Nel 1943 Mazzolini viene infine destinato alla direzione del personale del ministero e in quella veste si trova a vivere il 25 luglio e la caduta del regime. Messo a disposizione, si ritira a Gubbio, dove si trova l’8 settembre, vivendo con disperazione e sconforto la tragedia di quella Patria che è sempre stata in cima ai suoi pensieri, al di là di qualsiasi divisione politica. L’annuncio dell’armistizio, l’allontanamento del re e del governo da Roma, il disfacimento dell’esercito non fanno che approfondire la piaga che quegli avvenimenti gli hanno scavato dentro. Il 10 settembre scrive: «Assistere all’agonia della Patria senza scoprire un raggio di sole che consoli. Meglio morire che vivere così». A tutto questo si aggiunga la personale delusione per il comportamento della corona, che induce il nostro ad aggiungere il 17 settembre: «Non so persuadermi che un Savoia possa essersi reso complice di così abominevole azione».

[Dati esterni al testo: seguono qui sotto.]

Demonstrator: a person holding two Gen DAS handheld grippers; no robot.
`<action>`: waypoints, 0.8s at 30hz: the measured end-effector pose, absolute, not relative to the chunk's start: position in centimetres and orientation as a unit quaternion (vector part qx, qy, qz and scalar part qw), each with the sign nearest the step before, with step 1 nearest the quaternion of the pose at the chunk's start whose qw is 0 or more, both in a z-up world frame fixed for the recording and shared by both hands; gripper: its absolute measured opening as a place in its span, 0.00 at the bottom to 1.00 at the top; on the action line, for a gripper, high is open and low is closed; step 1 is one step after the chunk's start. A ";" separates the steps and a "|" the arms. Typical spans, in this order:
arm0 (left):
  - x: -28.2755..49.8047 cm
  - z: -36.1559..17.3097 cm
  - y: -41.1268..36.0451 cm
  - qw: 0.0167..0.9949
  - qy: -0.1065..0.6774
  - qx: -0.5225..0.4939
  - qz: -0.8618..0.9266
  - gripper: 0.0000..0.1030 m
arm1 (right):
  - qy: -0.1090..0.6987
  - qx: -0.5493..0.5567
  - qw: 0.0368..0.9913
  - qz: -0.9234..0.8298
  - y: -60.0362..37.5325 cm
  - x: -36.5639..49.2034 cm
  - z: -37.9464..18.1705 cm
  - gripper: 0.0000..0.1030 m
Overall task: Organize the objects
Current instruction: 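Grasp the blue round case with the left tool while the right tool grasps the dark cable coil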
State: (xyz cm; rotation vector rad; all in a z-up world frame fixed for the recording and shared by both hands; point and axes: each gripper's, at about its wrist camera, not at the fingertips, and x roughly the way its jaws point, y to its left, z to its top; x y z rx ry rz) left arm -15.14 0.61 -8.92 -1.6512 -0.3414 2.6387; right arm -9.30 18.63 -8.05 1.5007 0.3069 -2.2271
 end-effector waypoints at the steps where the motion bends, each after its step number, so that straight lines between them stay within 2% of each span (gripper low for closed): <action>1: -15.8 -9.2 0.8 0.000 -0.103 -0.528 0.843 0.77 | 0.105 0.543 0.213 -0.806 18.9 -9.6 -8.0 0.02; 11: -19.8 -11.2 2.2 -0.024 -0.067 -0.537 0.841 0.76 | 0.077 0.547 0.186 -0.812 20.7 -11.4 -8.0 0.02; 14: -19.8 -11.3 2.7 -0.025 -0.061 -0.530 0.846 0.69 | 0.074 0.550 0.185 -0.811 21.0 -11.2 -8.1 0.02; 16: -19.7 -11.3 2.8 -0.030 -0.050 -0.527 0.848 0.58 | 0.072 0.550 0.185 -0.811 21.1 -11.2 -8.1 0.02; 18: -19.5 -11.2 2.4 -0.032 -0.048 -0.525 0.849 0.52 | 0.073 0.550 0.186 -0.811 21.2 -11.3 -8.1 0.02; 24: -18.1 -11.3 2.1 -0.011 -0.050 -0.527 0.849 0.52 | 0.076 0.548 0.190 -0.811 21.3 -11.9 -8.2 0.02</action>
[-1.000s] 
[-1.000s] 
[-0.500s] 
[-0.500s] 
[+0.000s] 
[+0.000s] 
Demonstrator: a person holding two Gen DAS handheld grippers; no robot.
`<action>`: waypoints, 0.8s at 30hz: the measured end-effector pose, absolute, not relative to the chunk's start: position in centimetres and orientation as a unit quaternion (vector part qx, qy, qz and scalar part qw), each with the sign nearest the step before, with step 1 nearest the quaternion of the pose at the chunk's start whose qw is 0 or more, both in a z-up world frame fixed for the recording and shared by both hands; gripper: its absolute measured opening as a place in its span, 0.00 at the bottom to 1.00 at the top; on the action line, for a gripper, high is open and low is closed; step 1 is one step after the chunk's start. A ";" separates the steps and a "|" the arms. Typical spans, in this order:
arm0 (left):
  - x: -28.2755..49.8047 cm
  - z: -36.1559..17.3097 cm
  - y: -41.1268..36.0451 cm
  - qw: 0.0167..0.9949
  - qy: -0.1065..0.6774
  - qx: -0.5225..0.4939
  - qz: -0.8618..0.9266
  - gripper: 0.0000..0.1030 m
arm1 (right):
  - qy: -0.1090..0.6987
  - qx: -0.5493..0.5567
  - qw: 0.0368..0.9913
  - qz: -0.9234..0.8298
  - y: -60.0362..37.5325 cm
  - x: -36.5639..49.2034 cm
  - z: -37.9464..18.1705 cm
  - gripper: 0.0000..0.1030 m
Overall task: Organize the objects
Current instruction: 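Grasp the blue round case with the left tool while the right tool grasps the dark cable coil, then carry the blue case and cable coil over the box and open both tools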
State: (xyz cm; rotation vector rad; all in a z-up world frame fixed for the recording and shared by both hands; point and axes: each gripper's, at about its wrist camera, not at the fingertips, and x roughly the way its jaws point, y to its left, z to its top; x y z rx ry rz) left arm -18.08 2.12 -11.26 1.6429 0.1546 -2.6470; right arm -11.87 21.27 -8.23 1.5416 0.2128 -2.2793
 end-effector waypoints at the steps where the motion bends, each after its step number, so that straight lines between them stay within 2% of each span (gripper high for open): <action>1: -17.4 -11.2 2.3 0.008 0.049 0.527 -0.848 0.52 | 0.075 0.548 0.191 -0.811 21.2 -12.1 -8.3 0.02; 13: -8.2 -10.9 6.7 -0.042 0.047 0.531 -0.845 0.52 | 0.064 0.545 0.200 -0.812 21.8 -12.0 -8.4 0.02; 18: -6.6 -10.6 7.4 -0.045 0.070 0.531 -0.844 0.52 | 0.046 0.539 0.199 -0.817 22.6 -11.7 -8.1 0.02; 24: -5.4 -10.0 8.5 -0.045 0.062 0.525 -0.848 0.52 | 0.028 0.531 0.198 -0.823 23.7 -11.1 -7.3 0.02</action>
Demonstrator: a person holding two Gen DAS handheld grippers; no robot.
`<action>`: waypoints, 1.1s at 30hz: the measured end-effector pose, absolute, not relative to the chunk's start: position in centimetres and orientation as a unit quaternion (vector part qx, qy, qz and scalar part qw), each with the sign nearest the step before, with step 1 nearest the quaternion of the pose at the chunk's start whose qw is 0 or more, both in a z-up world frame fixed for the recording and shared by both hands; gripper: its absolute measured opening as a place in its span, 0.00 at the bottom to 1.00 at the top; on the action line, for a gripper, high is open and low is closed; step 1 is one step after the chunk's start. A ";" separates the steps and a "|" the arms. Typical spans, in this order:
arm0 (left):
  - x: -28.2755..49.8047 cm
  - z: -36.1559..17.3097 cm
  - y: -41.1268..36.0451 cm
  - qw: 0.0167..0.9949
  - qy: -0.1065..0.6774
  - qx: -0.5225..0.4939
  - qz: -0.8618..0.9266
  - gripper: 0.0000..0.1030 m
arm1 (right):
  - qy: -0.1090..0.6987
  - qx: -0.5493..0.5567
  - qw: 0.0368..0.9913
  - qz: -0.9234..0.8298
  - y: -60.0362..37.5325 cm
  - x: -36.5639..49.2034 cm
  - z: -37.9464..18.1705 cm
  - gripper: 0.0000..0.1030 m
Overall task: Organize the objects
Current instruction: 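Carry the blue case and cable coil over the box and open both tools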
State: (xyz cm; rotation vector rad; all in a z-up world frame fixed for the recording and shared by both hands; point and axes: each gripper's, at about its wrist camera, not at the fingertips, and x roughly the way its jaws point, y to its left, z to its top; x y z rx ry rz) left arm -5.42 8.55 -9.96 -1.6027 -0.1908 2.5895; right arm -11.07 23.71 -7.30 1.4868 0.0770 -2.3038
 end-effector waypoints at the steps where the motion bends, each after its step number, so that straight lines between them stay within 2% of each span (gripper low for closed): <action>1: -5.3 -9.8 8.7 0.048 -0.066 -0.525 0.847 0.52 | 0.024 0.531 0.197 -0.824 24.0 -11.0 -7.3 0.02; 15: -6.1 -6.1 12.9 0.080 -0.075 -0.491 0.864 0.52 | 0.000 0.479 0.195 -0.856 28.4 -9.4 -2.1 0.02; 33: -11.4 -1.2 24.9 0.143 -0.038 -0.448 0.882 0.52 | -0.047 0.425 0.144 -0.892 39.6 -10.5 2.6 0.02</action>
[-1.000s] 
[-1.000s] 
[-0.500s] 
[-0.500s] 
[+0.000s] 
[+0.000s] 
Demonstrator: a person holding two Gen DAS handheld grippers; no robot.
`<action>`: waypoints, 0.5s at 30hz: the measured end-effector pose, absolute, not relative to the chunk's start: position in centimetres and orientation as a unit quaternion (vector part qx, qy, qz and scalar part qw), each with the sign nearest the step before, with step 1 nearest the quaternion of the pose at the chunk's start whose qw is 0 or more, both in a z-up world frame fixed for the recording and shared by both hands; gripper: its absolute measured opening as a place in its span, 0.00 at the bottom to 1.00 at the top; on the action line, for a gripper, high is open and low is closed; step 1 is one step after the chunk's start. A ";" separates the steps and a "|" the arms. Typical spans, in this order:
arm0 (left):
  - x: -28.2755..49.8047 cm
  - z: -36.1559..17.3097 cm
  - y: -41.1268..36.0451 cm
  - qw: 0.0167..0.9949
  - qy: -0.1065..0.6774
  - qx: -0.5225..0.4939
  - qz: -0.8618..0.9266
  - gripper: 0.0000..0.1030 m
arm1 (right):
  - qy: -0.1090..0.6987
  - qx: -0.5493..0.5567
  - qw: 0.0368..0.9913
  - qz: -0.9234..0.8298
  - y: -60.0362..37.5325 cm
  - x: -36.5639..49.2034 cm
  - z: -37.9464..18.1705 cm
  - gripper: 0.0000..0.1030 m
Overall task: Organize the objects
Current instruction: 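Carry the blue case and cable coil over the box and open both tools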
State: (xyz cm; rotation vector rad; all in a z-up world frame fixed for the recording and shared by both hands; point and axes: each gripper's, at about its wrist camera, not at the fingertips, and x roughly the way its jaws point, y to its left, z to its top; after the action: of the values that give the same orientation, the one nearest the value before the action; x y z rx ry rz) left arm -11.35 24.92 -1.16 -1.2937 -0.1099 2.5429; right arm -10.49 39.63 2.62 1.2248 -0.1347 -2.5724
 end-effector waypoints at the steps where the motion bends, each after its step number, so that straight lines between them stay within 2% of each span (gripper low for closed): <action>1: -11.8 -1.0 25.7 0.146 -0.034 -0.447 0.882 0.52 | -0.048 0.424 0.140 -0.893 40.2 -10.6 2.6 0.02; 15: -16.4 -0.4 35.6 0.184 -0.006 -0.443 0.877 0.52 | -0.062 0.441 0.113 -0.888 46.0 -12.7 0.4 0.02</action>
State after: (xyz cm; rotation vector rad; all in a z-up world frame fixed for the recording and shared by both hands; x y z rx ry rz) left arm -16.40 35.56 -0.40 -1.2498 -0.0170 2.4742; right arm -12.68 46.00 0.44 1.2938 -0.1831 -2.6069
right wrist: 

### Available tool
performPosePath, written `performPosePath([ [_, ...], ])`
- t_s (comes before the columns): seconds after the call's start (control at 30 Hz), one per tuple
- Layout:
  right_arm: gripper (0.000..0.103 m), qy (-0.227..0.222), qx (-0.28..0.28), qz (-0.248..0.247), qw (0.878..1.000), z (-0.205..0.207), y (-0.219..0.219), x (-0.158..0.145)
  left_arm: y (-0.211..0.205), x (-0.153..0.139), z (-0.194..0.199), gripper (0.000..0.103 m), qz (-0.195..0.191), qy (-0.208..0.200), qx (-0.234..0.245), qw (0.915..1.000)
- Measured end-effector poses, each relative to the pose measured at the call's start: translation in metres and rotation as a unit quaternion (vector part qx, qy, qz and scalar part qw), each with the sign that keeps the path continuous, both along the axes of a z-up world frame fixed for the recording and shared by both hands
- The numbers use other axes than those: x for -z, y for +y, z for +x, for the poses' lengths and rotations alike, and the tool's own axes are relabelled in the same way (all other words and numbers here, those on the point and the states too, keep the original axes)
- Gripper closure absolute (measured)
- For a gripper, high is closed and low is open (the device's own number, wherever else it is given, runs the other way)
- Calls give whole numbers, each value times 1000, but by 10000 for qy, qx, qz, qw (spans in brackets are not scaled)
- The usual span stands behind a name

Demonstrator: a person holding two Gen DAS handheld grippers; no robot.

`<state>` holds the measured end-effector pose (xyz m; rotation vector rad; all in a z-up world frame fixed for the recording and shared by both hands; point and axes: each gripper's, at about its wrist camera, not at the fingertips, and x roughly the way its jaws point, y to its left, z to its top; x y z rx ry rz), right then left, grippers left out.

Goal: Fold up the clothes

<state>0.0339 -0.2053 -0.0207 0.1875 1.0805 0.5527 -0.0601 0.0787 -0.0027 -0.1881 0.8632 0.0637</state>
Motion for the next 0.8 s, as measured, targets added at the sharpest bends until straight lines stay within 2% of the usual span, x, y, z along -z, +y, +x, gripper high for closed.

Il raggio di sole viene qualche giorno dopo con la notizia della liberazione di Mussolini e della costituzione di un governo da lui presieduto. Il 23 gli giunge la chiamata dal ministero a Roma e il giorno dopo la proposta di essere nominato Segretario generale, mentre altre voci lo vorrebbero Sottosegretario. Mazzolini subordina l’accettazione a un colloquio con Mussolini, che avviene finalmente il 28 settembre. È un colloquio decisivo. Il diplomatico esce soddisfatto, come scrive sul diario, e da quel momento si butta a capofitto nel lavoro, convinto, come scriverà un mese dopo, di aver ubbidito alla “legge della Patria” e di non avere nulla di cui pentirsi. Parole chiare che potrebbero essere attribuite a molti altri che seguirono quella strada. Nei suoi mesi di attività a Salò, prima come Segretario generale e poi, dall’8 marzo del 1944, come Sottosegretario, fino alla sua morte, il 23 febbraio del 1945, Mazzolini profonde tutte le sue energie in un’opera di mediazione con i tedeschi che porta dei sia pur minimi risultati, sia nei confronti della popolazione del Nord, sia, soprattutto, degli internati in Germania, che si vedono riconosciuto, almeno formalmente, lo status di lavoratori. La fortuna del Nostro è quella di morire due mesi prima della fine e di non aver verificato che quello che lui aveva creduto un dovere era ormai giudicato come un tradimento.